During the pre-buy inspection, make sure the following documents are available and in proper order for the aircraft: Airworthiness certificate, engine and airframe logbooks, aircraft equipment list, weight and balance data, placards, and FAA-approved aircraft flight manual or owner's handbook. Missing documents, pages or entries from aircraft logbooks may cause significant problems for the purchaser and reduce the value of the aircraft.
In addition to the documents above, the aircraft logbooks and other records should be carefully reviewed for such things as FAA Form 337 (Report of Major Repair or Alteration), AD compliance, the status of service bulletins and letters, and aircraft/component serial numbers. Ideally, the mechanic you select to do the inspection should have experience and be familiar with the problems that may be encountered on that type of aircraft.

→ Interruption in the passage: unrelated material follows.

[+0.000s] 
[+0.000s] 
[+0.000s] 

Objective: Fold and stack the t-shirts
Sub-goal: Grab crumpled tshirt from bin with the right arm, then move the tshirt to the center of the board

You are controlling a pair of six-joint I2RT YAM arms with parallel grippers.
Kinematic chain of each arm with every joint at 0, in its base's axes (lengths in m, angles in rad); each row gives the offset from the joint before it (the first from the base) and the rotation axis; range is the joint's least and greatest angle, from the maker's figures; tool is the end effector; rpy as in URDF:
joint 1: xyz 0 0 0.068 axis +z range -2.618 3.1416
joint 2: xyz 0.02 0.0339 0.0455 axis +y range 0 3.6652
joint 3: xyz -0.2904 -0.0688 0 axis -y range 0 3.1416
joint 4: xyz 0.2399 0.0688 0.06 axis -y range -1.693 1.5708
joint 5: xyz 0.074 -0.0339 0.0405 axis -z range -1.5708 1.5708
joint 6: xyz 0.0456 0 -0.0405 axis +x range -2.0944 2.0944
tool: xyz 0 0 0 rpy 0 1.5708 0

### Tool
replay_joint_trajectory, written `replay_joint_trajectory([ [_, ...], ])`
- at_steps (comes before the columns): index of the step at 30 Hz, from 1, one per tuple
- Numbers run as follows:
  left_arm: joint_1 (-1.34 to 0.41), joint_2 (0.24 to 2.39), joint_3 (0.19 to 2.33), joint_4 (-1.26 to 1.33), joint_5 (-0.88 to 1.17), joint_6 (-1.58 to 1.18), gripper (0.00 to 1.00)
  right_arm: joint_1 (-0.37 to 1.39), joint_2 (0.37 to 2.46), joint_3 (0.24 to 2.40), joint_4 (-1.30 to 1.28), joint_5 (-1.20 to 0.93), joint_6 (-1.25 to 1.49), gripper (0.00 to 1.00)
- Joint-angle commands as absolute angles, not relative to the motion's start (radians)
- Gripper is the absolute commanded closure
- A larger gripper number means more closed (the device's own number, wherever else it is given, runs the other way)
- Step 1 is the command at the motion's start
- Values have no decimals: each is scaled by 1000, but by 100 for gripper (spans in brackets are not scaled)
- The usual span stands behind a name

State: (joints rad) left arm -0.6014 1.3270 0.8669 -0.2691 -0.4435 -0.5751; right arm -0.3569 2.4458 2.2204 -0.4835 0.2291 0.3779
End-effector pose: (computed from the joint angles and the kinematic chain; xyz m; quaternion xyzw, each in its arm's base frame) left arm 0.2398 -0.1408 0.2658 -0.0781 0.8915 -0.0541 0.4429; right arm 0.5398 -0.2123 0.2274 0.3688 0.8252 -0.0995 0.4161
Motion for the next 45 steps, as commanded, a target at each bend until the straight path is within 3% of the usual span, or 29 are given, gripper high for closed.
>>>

Once you have decided to buy a particular aircraft, put the terms and conditions of the agreement in writing. This is for the protection of both parties since it is often difficult to enforce verbal contracts. The agreement need not be complicated, but it should clearly state the intentions of the parties and cover any warranties made by the seller. Since state laws govern the interpretation of commercial agreements, we recommend that your contract be drafted with the assistance of a local attorney.
Have the seller execute a Bill of Sale, FAA Form 8050-2 according to the instructions provided. Make sure that the seller signs his or her name, in ink, as it appeared on the previous Bill of Sale.
Execute an Aircraft Registration Application, FAA Form 8050-1, and submit this, along with the Bill of Sale and a $5 recording fee, to the FAA.
The Aircraft Registration Application, AC Form 8050-1, is now available for download on the FAA's Web site. If you use a P.O. Box as a mailing address, you must also provide your street or physical location on the application.
Your application for aircraft registration must include the typed or printed name of each signer in the signature block. FAA will return any applications that do not include the printed or typed name of the signer.
The pink copy of your Registration should be retained and placed in the aircraft as a temporary registration certificate. It is valid for flight within the United States for 90 days. At the same time, submit any necessary state registration forms and fees to the appropriate state office.